Please retype, unchanged, each line from the top of the material below through the line where "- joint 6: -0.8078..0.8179" appears.
----------
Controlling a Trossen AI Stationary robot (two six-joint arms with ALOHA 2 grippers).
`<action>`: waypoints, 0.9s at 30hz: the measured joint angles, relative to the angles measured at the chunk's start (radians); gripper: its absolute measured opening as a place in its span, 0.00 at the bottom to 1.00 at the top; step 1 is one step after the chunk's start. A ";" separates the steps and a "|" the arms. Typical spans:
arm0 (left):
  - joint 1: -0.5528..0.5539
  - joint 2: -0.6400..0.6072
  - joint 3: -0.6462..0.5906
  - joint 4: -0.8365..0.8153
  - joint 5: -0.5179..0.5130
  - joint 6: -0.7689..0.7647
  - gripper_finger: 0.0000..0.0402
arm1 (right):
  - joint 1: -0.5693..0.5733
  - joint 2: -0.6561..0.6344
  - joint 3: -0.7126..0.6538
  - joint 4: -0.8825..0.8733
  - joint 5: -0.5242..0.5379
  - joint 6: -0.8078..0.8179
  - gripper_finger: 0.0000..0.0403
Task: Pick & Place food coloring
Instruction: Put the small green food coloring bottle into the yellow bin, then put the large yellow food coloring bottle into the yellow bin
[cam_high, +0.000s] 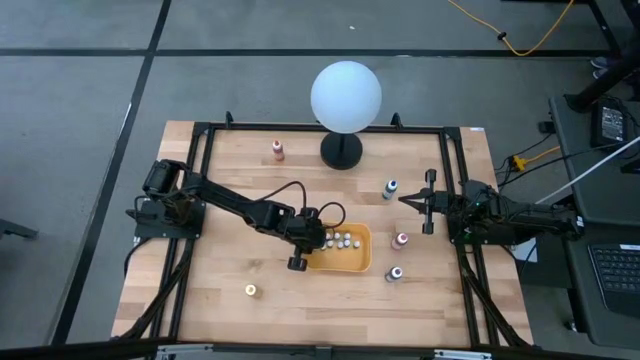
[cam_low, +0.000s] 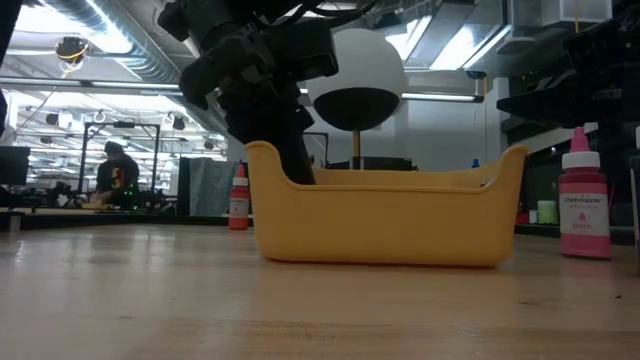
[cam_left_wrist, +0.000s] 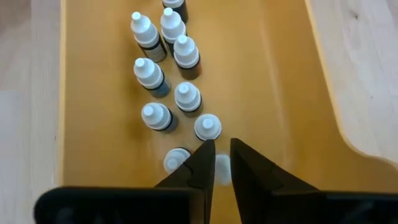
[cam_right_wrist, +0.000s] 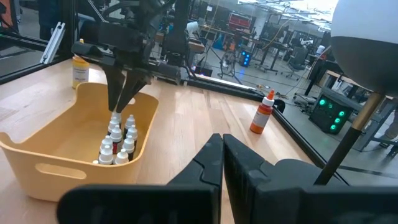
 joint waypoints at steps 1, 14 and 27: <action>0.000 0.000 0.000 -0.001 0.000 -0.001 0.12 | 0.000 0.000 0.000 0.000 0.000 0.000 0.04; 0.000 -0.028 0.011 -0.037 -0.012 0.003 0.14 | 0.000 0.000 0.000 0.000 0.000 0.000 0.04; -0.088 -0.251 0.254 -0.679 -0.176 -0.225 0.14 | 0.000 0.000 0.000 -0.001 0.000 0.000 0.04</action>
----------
Response to the task
Controlling a Trossen AI Stationary robot (two six-joint arms with ALOHA 2 grippers).
`<action>`: waypoints, 0.9s at 30hz: the measured joint angles, relative to the angles measured at the chunk's start (radians); gripper: its absolute measured opening as a place in its span, 0.00 at the bottom to 1.00 at the top; step 1 is one step after the chunk's start. A ";" separates the steps and a "|" the arms. Typical spans:
arm0 (left):
  - joint 1: -0.5528..0.5539
  - joint 2: -0.6400..0.6072
  - joint 3: -0.6462..0.5906
  - joint 4: -0.8365..0.8153
  - joint 5: -0.5179..0.5130
  - joint 6: -0.7689..0.7647
  - gripper_finger: 0.0000..0.0402
arm1 (right):
  - joint 1: -0.5693..0.5733
  - joint 2: -0.6561..0.6344
  - joint 3: -0.7126..0.6538
  - joint 4: -0.8825..0.8733
  - joint 5: -0.5242..0.5379
  - joint 6: -0.8078..0.8179

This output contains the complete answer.